= DIRECTIONS =
Transcription, pictures excluded: write out the data below exactly.

= STORED DATA =
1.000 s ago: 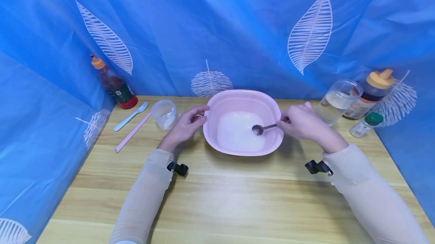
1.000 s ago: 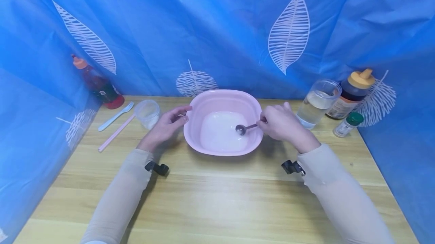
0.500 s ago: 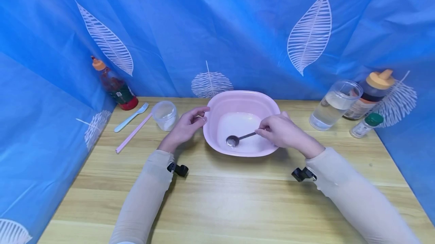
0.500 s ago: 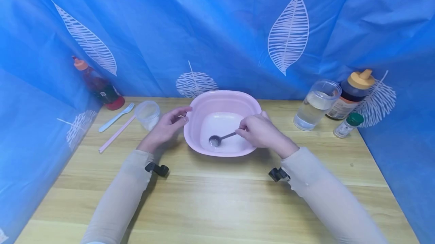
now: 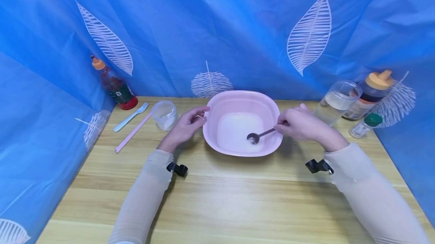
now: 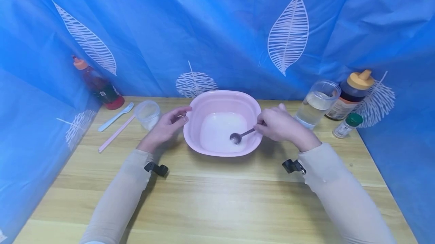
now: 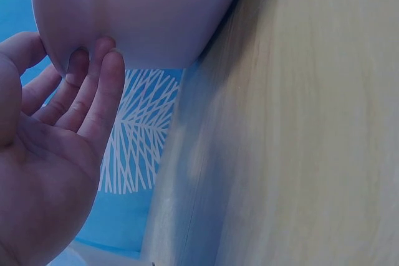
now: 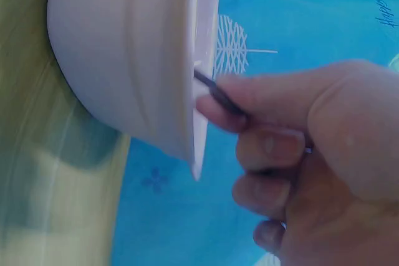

= FINISHED EXERCISE =
1.000 s ago: 
1.000 s ago: 
0.500 s ago: 
0.500 s ago: 
now: 
now: 
now: 
now: 

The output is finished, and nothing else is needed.